Nick Wittgren made his Cardinal debut and looked fine in his inning of work. Ryan Helsley might have been extra excited about Opening Day, but if not it seems like he’s found a new gear. Helsley hit triple digits at least twice and then mixed in a beautiful 80 MPH curveball. With Helsley, Giovanny Gallegos, Kodi Whitley, and Genesis Cabrera, the late innings seem to be covered with effective heat no matter who is out there.
Cabrera did give one of the only smudges on the picture yesterday, walking the first two batters he faced. The explanation given after the game was the cold of the day made it tough for Cabrera to grip the ball. After a chat with Mike Maddux, he toned things down and still struck out two of the next three to keep the game scoreless. If he’s learned how to do more with less, that makes him even more dangerous and hopefully he’ll take this experience to heart. Cabrera’s control was iffy at times last year but if he can work around that, that’s huge.

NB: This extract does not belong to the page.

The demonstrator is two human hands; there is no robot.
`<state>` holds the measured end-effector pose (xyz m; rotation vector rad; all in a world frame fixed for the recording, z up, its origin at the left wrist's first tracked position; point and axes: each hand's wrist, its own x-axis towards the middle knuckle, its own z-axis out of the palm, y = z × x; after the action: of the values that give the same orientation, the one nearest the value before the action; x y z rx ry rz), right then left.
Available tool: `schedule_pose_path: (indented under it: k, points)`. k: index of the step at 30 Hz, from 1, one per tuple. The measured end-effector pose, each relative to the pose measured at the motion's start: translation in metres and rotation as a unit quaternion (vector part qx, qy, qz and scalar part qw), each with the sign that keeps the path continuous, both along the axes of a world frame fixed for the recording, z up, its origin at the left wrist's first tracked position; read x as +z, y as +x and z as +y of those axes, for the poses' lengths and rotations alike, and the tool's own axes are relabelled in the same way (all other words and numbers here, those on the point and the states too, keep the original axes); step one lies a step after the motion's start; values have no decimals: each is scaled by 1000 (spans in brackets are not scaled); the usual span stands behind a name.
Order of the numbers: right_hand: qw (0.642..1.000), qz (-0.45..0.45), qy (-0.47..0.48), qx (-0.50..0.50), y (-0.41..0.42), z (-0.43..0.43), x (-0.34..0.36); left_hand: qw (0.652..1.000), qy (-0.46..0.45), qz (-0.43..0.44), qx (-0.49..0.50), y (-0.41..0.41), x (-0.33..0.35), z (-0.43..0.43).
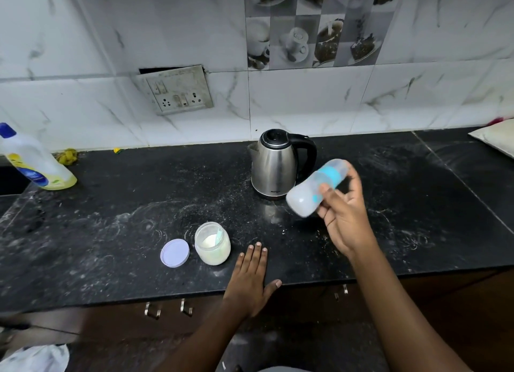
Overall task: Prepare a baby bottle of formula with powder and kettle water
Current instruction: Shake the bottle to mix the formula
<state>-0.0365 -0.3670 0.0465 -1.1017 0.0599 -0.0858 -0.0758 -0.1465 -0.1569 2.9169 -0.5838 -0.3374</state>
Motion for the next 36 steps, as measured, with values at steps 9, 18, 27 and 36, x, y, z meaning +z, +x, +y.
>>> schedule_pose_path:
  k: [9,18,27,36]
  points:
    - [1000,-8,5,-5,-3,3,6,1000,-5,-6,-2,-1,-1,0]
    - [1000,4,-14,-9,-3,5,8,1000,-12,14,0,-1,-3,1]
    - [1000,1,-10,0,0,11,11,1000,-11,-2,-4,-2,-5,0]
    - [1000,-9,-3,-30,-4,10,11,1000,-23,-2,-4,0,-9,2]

We do need a Goat for this thing and, unfortunately, it comes down to one of the two legends that were so rightfully honored yesterday. I’m going to go with Yadier Molina due to his 0-4 day, leaving six on base, even if his nabbing of Kevin Newman trying to steal was awesome to see. It was either that or Albert Pujols, who went 0-5 but reached based twice on PIttsburgh errors. Pujols looked fairly good, though, and I thought his eighth inning line drive was going to be a base hit, but it carried just a bit too far.
It doesn’t matter, though. Pujols is back. The band is back together. It was an incredibly emotional and exciting day.
Now the real work begins. Well, it does on Saturday. Let’s get after it!